PROBLEM STATEMENT
For the word "white", count the lines in the records below that include it and give only that number.

INPUT DATA
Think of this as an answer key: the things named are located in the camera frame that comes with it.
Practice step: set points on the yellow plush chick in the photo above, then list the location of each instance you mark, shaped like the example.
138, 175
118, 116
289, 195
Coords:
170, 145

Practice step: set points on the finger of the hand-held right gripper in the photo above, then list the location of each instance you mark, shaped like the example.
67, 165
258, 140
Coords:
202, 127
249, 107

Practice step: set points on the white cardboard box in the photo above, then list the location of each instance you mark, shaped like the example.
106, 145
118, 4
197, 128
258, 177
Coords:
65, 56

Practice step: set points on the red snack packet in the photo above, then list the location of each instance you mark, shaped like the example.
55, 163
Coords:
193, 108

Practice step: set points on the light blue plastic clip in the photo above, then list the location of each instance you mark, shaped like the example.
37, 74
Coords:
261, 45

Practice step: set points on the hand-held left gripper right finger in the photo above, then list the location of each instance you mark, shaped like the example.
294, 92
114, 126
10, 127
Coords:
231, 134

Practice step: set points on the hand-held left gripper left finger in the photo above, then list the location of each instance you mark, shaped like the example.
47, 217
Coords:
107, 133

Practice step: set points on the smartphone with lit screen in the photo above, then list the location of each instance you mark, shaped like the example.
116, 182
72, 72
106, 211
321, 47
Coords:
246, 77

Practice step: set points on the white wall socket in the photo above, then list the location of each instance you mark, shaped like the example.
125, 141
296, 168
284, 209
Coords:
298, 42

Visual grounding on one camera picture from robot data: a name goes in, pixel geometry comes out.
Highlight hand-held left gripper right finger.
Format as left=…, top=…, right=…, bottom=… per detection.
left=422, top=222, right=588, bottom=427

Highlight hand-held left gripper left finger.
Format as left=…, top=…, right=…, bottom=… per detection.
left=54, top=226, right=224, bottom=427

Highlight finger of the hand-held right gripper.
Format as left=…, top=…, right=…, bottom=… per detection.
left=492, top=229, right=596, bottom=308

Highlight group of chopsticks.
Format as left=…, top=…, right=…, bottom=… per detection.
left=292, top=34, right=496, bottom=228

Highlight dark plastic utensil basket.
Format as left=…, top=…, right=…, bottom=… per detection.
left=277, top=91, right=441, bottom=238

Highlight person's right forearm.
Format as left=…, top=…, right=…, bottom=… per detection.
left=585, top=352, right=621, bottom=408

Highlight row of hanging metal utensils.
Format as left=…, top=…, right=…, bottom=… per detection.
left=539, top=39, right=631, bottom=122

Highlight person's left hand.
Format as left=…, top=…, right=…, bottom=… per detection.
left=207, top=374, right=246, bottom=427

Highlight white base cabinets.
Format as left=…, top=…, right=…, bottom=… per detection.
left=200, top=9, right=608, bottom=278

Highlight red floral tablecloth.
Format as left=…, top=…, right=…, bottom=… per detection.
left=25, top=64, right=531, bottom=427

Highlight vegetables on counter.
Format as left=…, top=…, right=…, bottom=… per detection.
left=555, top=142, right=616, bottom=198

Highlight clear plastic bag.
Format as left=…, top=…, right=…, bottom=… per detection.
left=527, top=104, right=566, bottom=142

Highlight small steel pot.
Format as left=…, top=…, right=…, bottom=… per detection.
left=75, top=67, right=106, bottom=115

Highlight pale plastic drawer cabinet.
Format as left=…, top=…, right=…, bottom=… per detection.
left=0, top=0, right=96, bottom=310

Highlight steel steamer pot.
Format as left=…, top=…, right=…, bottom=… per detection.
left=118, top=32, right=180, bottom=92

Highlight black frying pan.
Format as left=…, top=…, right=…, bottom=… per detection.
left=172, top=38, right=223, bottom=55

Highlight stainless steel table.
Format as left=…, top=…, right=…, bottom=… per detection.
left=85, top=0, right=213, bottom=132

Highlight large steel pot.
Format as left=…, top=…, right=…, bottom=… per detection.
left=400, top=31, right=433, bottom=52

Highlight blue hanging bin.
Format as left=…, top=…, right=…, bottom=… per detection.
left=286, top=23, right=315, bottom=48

ANSWER TO THE PROBLEM
3